Neither Stephen Becker nor John D. MacDonald need any introduction to the general bookbuyer. So far as I know, the Encyclopaedia entries here are Becker’s only venture into SF. Mac-Donald is an old hand in the field: some of his short stories from the SF magazines of ten or more years ago are still vivid in my memory. (One of the best, “A Child Is Crying,” has recently been re-reprinted in Damon Knight’s Paperback Library anthology, The Shape of Things. Also, if you missed it when it came out, Gold Medal has just reissued the 1962 science-fantasy-sex-suspense novel, The Girl, the Gold Watch and Everything.)

As it happens, “Joe Lee” is a departure for MacDonald.

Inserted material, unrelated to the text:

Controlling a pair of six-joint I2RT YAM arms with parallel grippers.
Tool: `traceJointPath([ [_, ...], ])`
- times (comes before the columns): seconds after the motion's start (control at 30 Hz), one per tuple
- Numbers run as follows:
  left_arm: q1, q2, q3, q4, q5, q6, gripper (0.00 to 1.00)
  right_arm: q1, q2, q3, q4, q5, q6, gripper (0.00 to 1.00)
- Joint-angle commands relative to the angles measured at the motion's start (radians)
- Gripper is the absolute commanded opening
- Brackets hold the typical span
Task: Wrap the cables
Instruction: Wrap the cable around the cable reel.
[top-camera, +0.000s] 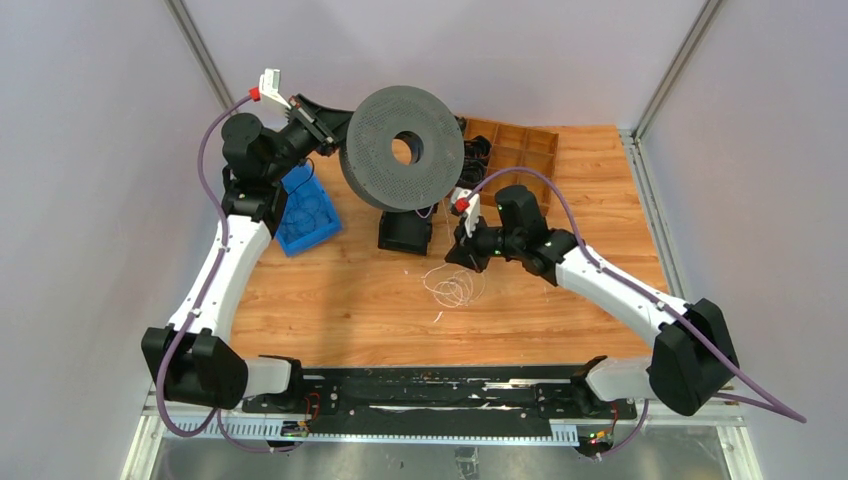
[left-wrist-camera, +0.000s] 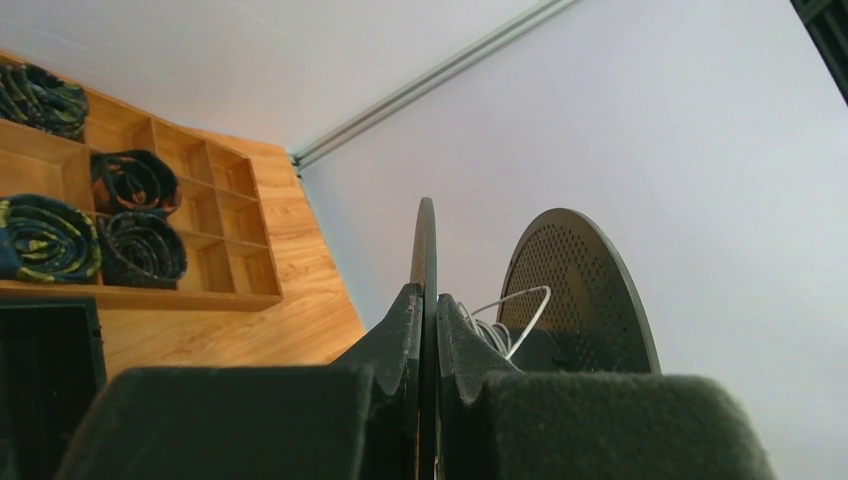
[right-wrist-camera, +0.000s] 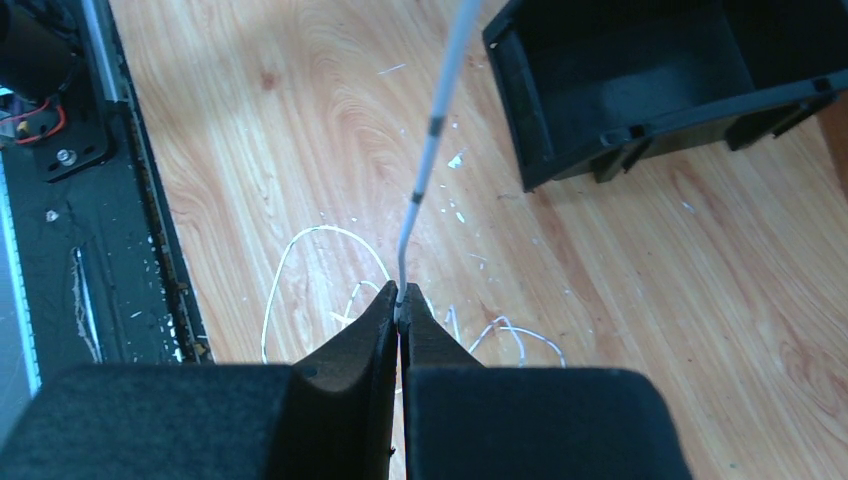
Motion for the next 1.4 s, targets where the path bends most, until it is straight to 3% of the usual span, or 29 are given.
traceJointPath([
  [0.0, 0.009, -0.006, 0.061, 0.025, -0.055, 0.032, 0.0, 0.044, 0.012, -0.002, 0.004, -0.032, 0.016, 0.01],
  [0.6, 0.011, -0.001, 0.037, -0.074, -0.12, 0.052, 0.0, 0.246, 0.106, 0.108, 0.049, 0.027, -0.021, 0.01],
  [1.03, 0.002, -0.003, 0.145, -0.362, -0.252, 0.239, 0.0, 0.394, 0.211, 0.37, -0.16, 0.132, -0.115, 0.01],
  [1.37, -0.046, -0.028, 0.174, -0.473, -0.335, 0.34, 0.0, 0.405, 0.279, 0.532, -0.256, 0.159, -0.134, 0.01],
])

It is not science fiction—unless you use the label in the Bradbury sense:

“Q. Are you attracted to science fiction because in a sense you are setting up your own standards, your own world, peopled by creatures of your imagination?

“A. . . . Science has raped as well as lovingly seeded our land. We are the natural children of that seeding and that ungentle rape. This is a science-fictional time. ... I am attracted, therefore, to my time, not to science fiction per se, but rather to the fantastic mechanistic elements that explode, implode, and drive the machineries of our existence. Science fiction in these circumstances is simple exhalation after decades of breathing in.”—from an interview in Show, Dec., 1964.